China Working Dog Management Association
- Abbreviation: CWDMA
- Nickname: 工作犬協
- Formation: June 2002; 23 years ago
- Founded at: Nanchang City, Jiangxi Province, China
- Legal status: Active
- Headquarters: Building 10, No. 518 Xingguo Road, Changling Town, Xinjian District, Nanchang City, Jiangxi Province
- Locations: Nanchang, China; Nanjing, China; ;
- Secretary General: An Weixing (Secretary-General of the First Council); Guo Shoutang (Secretary-General of the Second Council);
- President of the First Council: Jiang Xianjin
- President of the Second Council: Dong Xiaogang
- Publication: China Working Dog
- Parent organization: Ministry of Public Security
- Website: https://www.cwdma.org/

= China Working Dog Management Association =

The China Working Dog Management Association (CWDMA, 工作犬協 (Gōngzuò quǎn xié)), was established in June 2002. It is a nationwide, industry-specific, non-profit social organization voluntarily formed by individuals and organizations engaged in the working dog industry and related fields.
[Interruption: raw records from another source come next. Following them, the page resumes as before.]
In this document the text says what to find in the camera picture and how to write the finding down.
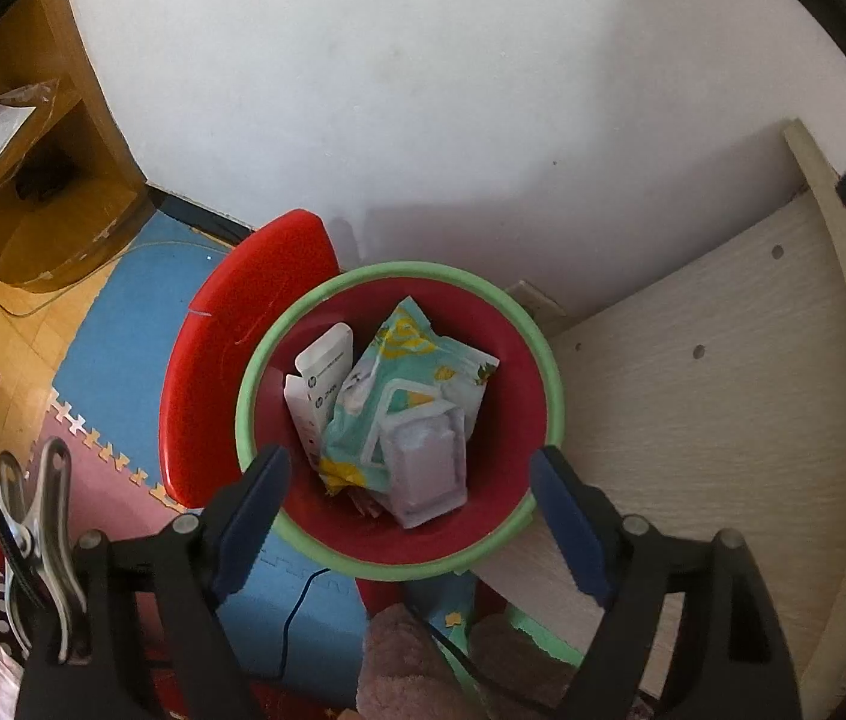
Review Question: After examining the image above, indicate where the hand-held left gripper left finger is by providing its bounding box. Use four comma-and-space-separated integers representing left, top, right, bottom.
14, 445, 292, 720

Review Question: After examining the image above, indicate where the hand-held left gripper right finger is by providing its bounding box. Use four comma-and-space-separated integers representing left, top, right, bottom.
530, 446, 803, 720

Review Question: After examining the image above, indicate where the white cardboard box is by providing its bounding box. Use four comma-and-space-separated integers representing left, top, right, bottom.
284, 322, 354, 467

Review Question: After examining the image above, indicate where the clear plastic tray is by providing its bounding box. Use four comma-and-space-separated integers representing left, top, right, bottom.
370, 381, 470, 531

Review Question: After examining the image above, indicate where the red bin with green rim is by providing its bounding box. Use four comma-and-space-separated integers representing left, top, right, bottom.
234, 261, 568, 584

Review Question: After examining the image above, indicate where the teal wet wipes packet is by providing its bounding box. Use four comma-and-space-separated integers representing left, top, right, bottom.
318, 296, 501, 497

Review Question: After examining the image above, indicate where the green foam floor mat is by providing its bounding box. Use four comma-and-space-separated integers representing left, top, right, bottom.
505, 604, 589, 672

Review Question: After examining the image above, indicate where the red plastic chair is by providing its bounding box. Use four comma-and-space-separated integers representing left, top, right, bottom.
159, 210, 469, 617

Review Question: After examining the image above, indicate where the pink foam floor mat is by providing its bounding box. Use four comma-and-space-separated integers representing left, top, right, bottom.
0, 300, 170, 563

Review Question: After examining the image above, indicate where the metal spring clip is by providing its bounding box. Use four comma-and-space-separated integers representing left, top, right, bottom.
0, 437, 92, 666

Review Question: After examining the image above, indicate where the blue foam floor mat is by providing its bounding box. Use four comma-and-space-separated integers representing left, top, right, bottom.
55, 206, 365, 691

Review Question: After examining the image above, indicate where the brown wooden cabinet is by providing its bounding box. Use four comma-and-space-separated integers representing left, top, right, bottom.
0, 0, 152, 295

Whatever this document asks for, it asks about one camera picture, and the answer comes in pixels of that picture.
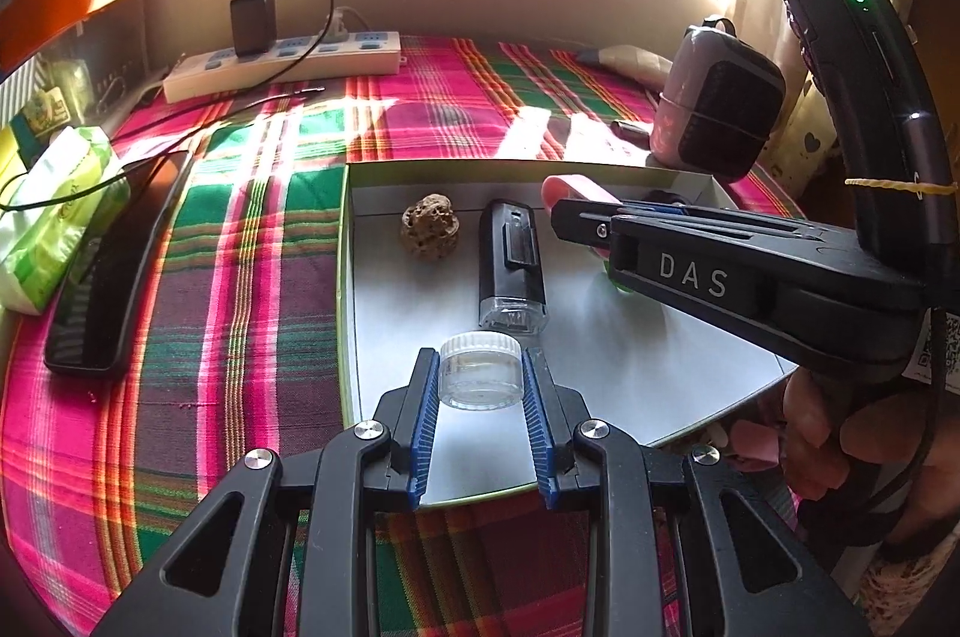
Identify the plaid tablecloth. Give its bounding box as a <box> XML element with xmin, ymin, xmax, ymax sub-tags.
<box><xmin>0</xmin><ymin>32</ymin><xmax>807</xmax><ymax>637</ymax></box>

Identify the small green packet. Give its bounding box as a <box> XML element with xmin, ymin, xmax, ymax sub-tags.
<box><xmin>19</xmin><ymin>85</ymin><xmax>83</xmax><ymax>131</ymax></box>

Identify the black bike light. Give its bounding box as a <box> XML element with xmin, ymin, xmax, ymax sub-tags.
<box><xmin>478</xmin><ymin>198</ymin><xmax>550</xmax><ymax>334</ymax></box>

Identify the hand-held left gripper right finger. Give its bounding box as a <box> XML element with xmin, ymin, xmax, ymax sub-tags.
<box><xmin>523</xmin><ymin>348</ymin><xmax>871</xmax><ymax>637</ymax></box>

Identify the small clear plastic jar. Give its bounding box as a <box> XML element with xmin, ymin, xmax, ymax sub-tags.
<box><xmin>437</xmin><ymin>331</ymin><xmax>526</xmax><ymax>411</ymax></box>

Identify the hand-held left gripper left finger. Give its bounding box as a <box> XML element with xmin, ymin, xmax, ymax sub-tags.
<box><xmin>90</xmin><ymin>348</ymin><xmax>442</xmax><ymax>637</ymax></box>

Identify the white power strip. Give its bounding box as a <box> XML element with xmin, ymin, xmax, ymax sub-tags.
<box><xmin>163</xmin><ymin>31</ymin><xmax>404</xmax><ymax>104</ymax></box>

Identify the green tissue pack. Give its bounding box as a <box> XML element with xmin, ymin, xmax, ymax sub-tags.
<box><xmin>0</xmin><ymin>125</ymin><xmax>134</xmax><ymax>315</ymax></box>

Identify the black charger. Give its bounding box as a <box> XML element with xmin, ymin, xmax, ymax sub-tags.
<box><xmin>229</xmin><ymin>0</ymin><xmax>276</xmax><ymax>58</ymax></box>

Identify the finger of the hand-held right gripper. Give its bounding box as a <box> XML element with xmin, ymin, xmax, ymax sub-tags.
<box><xmin>609</xmin><ymin>215</ymin><xmax>781</xmax><ymax>349</ymax></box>
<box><xmin>551</xmin><ymin>198</ymin><xmax>863</xmax><ymax>252</ymax></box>

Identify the brown walnut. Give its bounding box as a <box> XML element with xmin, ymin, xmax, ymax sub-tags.
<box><xmin>399</xmin><ymin>194</ymin><xmax>458</xmax><ymax>263</ymax></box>

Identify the yellow-green box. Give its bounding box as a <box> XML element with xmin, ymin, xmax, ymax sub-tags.
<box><xmin>0</xmin><ymin>119</ymin><xmax>35</xmax><ymax>177</ymax></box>

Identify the pink plastic clip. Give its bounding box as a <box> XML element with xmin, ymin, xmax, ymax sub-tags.
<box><xmin>541</xmin><ymin>174</ymin><xmax>623</xmax><ymax>259</ymax></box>

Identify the pale cloth bundle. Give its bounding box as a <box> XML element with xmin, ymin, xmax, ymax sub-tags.
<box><xmin>576</xmin><ymin>44</ymin><xmax>676</xmax><ymax>84</ymax></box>

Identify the person's right hand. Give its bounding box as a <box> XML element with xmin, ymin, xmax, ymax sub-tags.
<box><xmin>780</xmin><ymin>370</ymin><xmax>854</xmax><ymax>503</ymax></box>

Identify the white plug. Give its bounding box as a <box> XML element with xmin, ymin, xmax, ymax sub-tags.
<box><xmin>324</xmin><ymin>5</ymin><xmax>368</xmax><ymax>45</ymax></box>

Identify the small pink plastic holder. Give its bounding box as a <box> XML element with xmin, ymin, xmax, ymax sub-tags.
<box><xmin>729</xmin><ymin>418</ymin><xmax>782</xmax><ymax>474</ymax></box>

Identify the heart print curtain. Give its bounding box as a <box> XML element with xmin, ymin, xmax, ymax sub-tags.
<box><xmin>731</xmin><ymin>0</ymin><xmax>960</xmax><ymax>210</ymax></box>

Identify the grey small desktop fan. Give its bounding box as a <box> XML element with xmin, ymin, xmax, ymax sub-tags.
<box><xmin>646</xmin><ymin>17</ymin><xmax>786</xmax><ymax>182</ymax></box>

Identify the yellow twine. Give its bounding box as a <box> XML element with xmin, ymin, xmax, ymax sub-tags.
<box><xmin>844</xmin><ymin>175</ymin><xmax>960</xmax><ymax>197</ymax></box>

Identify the black phone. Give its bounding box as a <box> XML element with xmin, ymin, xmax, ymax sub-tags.
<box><xmin>43</xmin><ymin>151</ymin><xmax>197</xmax><ymax>375</ymax></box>

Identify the green and white cardboard box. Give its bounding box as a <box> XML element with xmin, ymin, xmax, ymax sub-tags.
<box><xmin>336</xmin><ymin>160</ymin><xmax>800</xmax><ymax>509</ymax></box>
Its supervising authority is the Ministry of Public Security.

==Function==
The purpose of CWDMA is to unite and organize all units and individuals engaged in the working dog industry in China, as well as other sectors of society dedicated to the working dog cause, to jointly conduct research on working dog technology, promote industry exchange and cooperation, and improve the scientific and technological level of the entire industry; to standardize the breeding, training, and use of working dogs; to establish and improve the industry's self-regulatory management mechanism, and to serve as an advisor and assistant to administrative departments; to promote the prosperity and development of working dog technology, and to serve China's national economic construction and the maintenance of social stability.